## Work required
Write out the records beneath this line exactly as they appear, minus any images.

Top of Extracted records

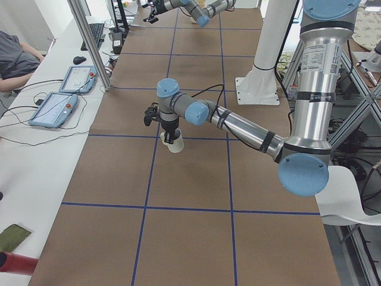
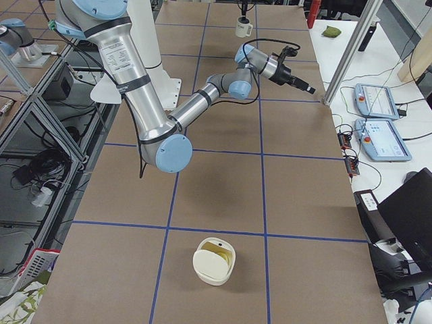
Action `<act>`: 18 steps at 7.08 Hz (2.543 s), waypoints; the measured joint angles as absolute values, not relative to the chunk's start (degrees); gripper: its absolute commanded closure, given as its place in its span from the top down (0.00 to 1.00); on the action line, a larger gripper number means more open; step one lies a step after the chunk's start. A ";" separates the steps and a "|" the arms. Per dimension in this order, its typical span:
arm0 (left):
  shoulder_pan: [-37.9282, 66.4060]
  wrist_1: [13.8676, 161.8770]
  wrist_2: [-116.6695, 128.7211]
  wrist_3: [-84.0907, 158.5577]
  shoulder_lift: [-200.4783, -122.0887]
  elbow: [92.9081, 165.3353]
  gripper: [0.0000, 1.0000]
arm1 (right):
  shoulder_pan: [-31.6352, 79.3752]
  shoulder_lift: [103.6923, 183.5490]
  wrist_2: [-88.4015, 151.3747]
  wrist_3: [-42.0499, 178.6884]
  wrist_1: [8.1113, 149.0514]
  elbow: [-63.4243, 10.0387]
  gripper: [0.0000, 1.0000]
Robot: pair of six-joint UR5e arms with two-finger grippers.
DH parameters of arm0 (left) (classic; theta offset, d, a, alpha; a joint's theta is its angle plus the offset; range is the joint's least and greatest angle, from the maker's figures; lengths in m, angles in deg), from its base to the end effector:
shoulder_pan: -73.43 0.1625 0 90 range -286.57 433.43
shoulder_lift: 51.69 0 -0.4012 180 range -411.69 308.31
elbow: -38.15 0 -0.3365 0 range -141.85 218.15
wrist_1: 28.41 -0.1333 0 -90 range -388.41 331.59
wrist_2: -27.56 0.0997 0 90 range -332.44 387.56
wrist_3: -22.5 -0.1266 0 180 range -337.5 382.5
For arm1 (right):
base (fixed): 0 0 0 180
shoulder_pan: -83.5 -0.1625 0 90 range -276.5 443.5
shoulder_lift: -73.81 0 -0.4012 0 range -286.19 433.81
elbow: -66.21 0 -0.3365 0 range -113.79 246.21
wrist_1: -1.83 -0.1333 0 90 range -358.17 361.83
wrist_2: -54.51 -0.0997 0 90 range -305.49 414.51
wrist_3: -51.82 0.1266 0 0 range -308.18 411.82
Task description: Left arm hands cup to right arm to dump lemon
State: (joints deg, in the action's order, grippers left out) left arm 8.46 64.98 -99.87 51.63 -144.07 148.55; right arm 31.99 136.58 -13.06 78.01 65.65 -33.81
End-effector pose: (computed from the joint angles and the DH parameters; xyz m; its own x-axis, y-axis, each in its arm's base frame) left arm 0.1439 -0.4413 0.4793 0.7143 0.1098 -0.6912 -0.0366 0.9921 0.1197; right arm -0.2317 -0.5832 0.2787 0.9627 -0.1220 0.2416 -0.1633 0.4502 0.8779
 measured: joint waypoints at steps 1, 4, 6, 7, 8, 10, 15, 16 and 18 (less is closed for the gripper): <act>8.51 67.89 -100.14 51.71 -142.36 147.81 0.00 | 27.37 136.40 -22.93 80.44 67.73 -33.85 1.00; 8.60 80.55 -101.14 52.22 -139.72 140.95 0.00 | 17.53 136.19 -44.90 82.50 74.61 -33.83 1.00; 8.71 85.75 -101.14 52.38 -139.65 136.82 0.08 | 12.73 136.28 -57.27 79.35 82.37 -33.83 1.00; 8.76 86.42 -101.12 52.38 -139.66 136.15 0.33 | 10.25 136.28 -62.28 75.12 88.25 -33.82 1.00; 8.80 86.63 -101.12 52.39 -139.66 135.86 0.74 | 8.00 136.27 -66.03 70.65 92.96 -33.81 1.00; 8.83 87.02 -101.11 52.11 -139.67 135.59 1.00 | 4.16 136.89 -70.97 65.74 98.61 -33.67 1.00; -0.56 80.40 -103.25 36.54 -140.19 136.52 1.00 | -2.78 142.60 -76.32 53.84 102.63 -29.48 1.00; -5.81 73.57 -103.52 26.82 -140.84 136.53 1.00 | -4.12 143.60 -77.16 50.78 103.57 -28.00 1.00; -13.08 63.45 -103.56 15.51 -142.20 136.44 1.00 | -5.67 146.77 -78.45 47.35 106.29 -27.11 1.00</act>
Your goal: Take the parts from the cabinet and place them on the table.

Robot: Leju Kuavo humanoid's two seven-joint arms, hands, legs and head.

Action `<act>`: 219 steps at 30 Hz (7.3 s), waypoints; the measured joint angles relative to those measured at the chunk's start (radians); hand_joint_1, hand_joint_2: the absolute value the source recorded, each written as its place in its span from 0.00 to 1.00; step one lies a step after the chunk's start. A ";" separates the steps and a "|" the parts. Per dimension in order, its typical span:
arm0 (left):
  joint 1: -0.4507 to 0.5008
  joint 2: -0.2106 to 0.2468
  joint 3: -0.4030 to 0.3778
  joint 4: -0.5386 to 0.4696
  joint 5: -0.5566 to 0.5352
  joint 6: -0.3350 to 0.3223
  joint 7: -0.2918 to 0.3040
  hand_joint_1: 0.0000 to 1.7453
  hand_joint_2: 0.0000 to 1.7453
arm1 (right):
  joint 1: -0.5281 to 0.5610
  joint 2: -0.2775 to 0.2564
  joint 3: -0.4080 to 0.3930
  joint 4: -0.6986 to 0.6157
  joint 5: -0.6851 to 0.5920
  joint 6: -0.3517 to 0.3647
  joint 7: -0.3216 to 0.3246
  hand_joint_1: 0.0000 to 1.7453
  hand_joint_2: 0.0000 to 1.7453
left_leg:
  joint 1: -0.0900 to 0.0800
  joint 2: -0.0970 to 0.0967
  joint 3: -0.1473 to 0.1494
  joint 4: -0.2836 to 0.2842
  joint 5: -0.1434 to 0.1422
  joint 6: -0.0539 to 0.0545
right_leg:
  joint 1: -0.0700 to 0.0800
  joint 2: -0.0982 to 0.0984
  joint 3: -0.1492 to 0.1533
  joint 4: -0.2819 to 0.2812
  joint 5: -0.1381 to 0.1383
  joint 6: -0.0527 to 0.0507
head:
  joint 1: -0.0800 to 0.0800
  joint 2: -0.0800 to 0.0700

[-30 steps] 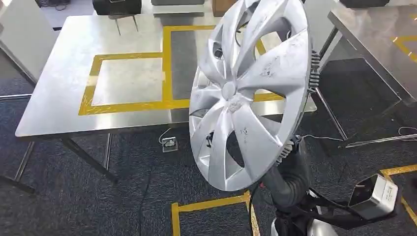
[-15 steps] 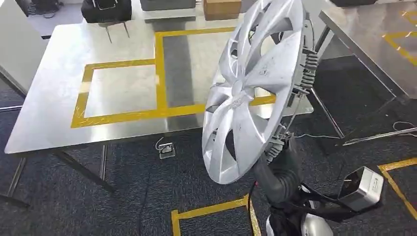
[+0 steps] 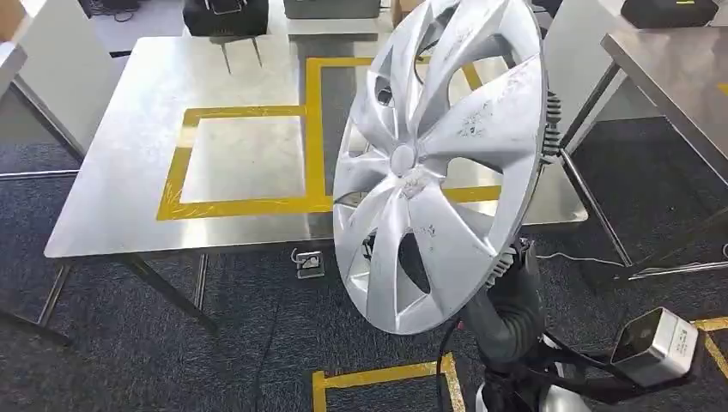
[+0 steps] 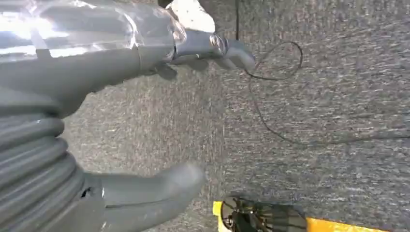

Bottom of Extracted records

## Task answer
Action `<act>`: 18 steps at 7.08 Hz (2.543 s), waypoints; the measured joint angles as absolute values, not relative to the chunk's start (degrees); gripper: its absolute commanded closure, given as its place in its span from the top down (0.00 to 1.00); on the action line, a larger gripper number means more open; step one lies a step after the chunk's start. A ";" separates the steps and a "|" the arms. Per dimension in this order, its typical span:
arm0 (left):
  shoulder_pan: [-37.9282, 66.4060]
  wrist_1: [13.8676, 161.8770]
  wrist_2: [-116.6695, 128.7211]
  wrist_3: [-84.0907, 158.5577]
  shoulder_lift: [-200.4783, -122.0887]
  elbow: [92.9081, 165.3353]
  gripper: [0.0000, 1.0000]
arm1 (right):
  shoulder_pan: [-31.6352, 79.3752]
  shoulder_lift: [103.6923, 183.5490]
  wrist_2: [-88.4015, 151.3747]
  wrist_3: [-42.0499, 178.6884]
  wrist_1: [8.1113, 149.0514]
  elbow: [-63.4243, 10.0387]
  gripper: [0.0000, 1.0000]
Robot: pair of six-joint UR5e arms with two-finger grippers.
DH parameters of arm0 (left) (classic; theta offset, d, a, alpha; a joint's theta is its angle plus the offset; range is the joint's least and greatest angle, from the maker's figures; lengths in m, angles in deg), from its base to the end effector:
shoulder_pan: -73.43 0.1625 0 90 range -286.57 433.43
shoulder_lift: 51.69 0 -0.4012 180 range -411.69 308.31
elbow: -38.15 0 -0.3365 0 range -141.85 218.15
wrist_1: 28.41 -0.1333 0 -90 range -388.41 331.59
wrist_2: -27.56 0.0997 0 90 range -332.44 387.56
wrist_3: -22.5 -0.1266 0 180 range -337.5 382.5
For arm1 (right):
base (fixed): 0 0 0 180
shoulder_pan: -83.5 -0.1625 0 90 range -276.5 443.5
shoulder_lift: -73.81 0 -0.4012 0 range -286.19 433.81
elbow: -66.21 0 -0.3365 0 range -113.79 246.21
wrist_1: -1.83 -0.1333 0 90 range -358.17 361.83
wrist_2: -54.51 -0.0997 0 90 range -305.49 414.51
wrist_3: -51.82 0.1266 0 0 range -308.18 411.82
Task description: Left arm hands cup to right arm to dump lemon
State: (joints deg, in the action's order, grippers left out) left arm 8.46 64.98 -99.87 51.63 -144.07 148.55; right arm 31.99 136.58 -13.06 78.01 65.65 -33.81
End-effector pose: (computed from the joint angles and the DH parameters; xyz m; its own x-axis, y-axis, each in its arm's base frame) left arm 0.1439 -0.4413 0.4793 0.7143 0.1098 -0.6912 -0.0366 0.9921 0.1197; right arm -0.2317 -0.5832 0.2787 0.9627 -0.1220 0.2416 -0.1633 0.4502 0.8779
 measured: joint waypoints at steps 1, 4, 6, 7, 8, 10, 15, 16 and 18 (less is closed for the gripper): <act>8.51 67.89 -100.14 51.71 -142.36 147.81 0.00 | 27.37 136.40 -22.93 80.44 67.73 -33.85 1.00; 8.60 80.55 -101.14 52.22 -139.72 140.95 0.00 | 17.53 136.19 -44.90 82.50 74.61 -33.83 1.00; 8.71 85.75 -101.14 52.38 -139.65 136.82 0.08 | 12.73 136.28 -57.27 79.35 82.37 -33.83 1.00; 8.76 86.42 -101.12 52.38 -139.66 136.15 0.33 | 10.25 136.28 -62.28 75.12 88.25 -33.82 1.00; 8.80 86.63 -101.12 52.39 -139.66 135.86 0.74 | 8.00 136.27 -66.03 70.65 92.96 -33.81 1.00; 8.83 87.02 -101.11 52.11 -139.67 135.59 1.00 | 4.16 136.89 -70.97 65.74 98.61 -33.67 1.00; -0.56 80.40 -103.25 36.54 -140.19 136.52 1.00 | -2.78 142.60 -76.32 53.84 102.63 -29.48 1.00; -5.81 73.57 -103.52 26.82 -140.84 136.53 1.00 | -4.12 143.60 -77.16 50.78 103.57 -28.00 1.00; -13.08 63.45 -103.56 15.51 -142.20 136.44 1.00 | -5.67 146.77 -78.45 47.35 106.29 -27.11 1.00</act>
Your goal: Take the parts from the cabinet and place them on the table.

Robot: Leju Kuavo humanoid's two seven-joint arms, hands, legs and head.

Action `<act>`: 219 steps at 30 Hz (7.3 s), waypoints; the measured joint angles relative to those measured at the chunk's start (radians); hand_joint_1, hand_joint_2: the absolute value the source recorded, each written as its place in its span from 0.00 to 1.00; step one lies a step after the chunk's start. A ";" separates the steps and a "|" the parts. Per dimension in order, its typical span:
arm0 (left):
  joint 1: -0.4507 to 0.5008
  joint 2: -0.2106 to 0.2468
  joint 3: -0.4030 to 0.3778
  joint 4: -0.5386 to 0.4696
  joint 5: -0.5566 to 0.5352
  joint 6: -0.3350 to 0.3223
  joint 7: -0.2918 to 0.3040
  hand_joint_1: 0.0000 to 1.7453
  hand_joint_2: 0.0000 to 1.7453
arm1 (right):
  joint 1: -0.5281 to 0.5610
  joint 2: -0.2775 to 0.2564
  joint 3: -0.4080 to 0.3930
  joint 4: -0.6986 to 0.6157
  joint 5: -0.6851 to 0.5920
  joint 6: -0.3517 to 0.3647
  joint 7: -0.3216 to 0.3246
  hand_joint_1: 0.0000 to 1.7453
  hand_joint_2: 0.0000 to 1.7453
left_leg:
  joint 1: -0.0900 to 0.0800
  joint 2: -0.0970 to 0.0967
  joint 3: -0.1473 to 0.1494
  joint 4: -0.2836 to 0.2842
  joint 5: -0.1434 to 0.1422
  joint 6: -0.0539 to 0.0545
right_leg:
  joint 1: -0.0700 to 0.0800
  joint 2: -0.0982 to 0.0984
  joint 3: -0.1492 to 0.1533
  joint 4: -0.2819 to 0.2812
  joint 5: -0.1381 to 0.1383
  joint 6: -0.0527 to 0.0507
head:
  joint 1: -0.0800 to 0.0800
  joint 2: -0.0800 to 0.0700

[-30 steps] 
[-15 steps] 
[+0 steps] 
[+0 steps] 

That concludes the output.